Each line of the data below holding the word "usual" must be copied.

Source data
--- START ---
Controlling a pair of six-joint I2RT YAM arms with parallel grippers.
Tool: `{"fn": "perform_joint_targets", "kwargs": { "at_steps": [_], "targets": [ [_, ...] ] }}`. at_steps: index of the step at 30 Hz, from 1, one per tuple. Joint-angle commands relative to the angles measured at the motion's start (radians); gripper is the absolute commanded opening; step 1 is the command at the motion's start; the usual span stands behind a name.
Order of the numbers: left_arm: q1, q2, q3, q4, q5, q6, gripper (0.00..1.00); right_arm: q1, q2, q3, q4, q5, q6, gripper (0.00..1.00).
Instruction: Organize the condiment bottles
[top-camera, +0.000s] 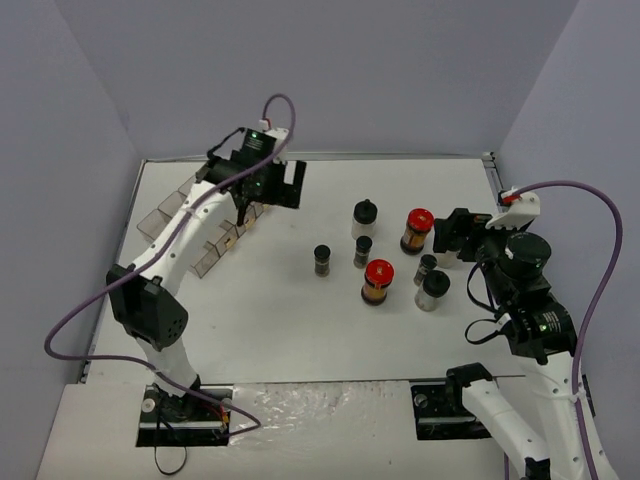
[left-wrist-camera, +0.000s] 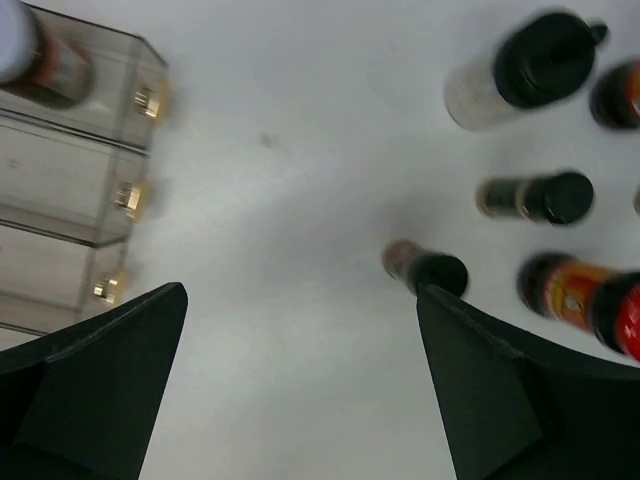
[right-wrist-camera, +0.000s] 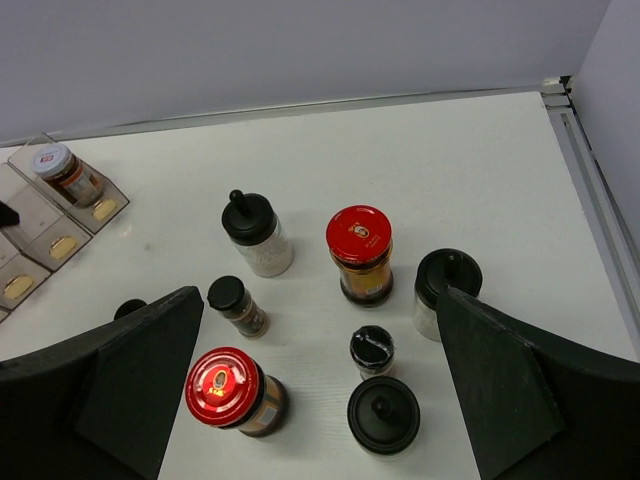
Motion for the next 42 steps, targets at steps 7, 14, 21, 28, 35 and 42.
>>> {"fn": "perform_joint_targets", "kwargs": {
  "at_steps": [7,14,21,28,35,42],
  "targets": [
    [-0.279,-0.04,-0.202,0.148,-0.144,-0.168,0.97,0.007,-0.023,-0.032,0.061,-0.065,-0.024,1.0],
    [-0.315,0.081,-0.165,0.152,-0.203,-0.168,0.96,0.007,-0.03,-0.034,0.06,-0.072,-0.02,1.0],
    [-0.315,0.165,-0.151,0.145,-0.225,-0.181,0.86,0.009,-0.028,-0.024,0.061,-0.074,-0.021,1.0],
    [-0.314,0.17,-0.122,0.149,-0.239,-0.18,0.36,0.007,-0.032,-0.023,0.061,-0.069,-0.018,1.0],
    [-0.309,0.129,-0.122,0.143,-0.243,-0.166,0.0,0.007,-0.026,-0.016,0.059,-0.069,-0.021,1.0],
    [-0.176,0.008,-0.119,0.075,-0.208,-0.157,0.0,0.007,0.006,0.009,0.062,-0.082,-0.035,1.0]
  ]
}}
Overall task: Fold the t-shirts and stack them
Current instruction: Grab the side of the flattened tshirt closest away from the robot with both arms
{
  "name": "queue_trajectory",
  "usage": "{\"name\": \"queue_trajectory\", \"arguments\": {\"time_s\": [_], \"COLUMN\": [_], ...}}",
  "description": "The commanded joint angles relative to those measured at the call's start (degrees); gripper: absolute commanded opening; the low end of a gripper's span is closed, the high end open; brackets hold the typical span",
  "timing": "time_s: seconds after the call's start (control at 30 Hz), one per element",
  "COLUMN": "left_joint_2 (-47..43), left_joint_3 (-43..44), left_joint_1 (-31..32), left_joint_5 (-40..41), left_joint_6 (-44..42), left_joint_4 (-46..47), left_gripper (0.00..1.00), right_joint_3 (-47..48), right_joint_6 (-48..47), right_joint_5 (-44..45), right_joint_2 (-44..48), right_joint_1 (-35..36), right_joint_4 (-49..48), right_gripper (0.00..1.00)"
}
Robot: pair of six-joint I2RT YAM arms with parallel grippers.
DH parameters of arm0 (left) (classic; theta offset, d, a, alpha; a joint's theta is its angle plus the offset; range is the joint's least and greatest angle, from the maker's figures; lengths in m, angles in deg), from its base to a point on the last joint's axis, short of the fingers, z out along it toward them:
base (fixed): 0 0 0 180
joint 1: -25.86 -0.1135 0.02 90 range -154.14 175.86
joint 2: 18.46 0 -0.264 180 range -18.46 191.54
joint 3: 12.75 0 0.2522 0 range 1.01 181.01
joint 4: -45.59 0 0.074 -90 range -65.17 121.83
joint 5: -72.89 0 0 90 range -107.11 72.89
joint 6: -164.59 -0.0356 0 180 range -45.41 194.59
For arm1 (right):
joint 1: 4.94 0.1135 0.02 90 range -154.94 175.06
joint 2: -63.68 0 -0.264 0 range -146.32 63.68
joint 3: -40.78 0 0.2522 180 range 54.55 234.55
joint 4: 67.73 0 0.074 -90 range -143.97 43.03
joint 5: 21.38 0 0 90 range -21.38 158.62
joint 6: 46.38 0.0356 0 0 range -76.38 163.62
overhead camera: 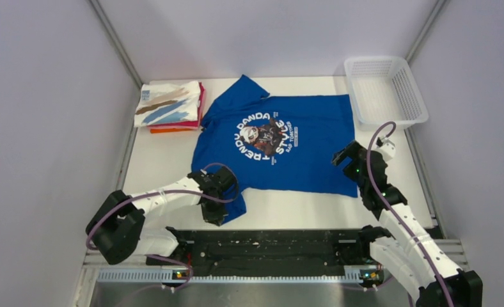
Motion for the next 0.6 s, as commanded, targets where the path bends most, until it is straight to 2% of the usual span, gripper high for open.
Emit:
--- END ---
-- Your response --
Tool: `{"fn": "perform_joint_targets", "kwargs": { "at_steps": [_], "targets": [ [_, ...] ] }}`. at_steps: index of the step at 30 Hz, from 1, one per tuple. Joint-angle commands relative to the angles measured at the motion's start (radians); gripper is the absolute commanded opening; step 1 is the command at the motion's start; the usual span stands behind a name.
Motion for the next 0.6 s, as commanded, targets where the path bends most, until it is straight to 2% of the usual span, gripper high for open.

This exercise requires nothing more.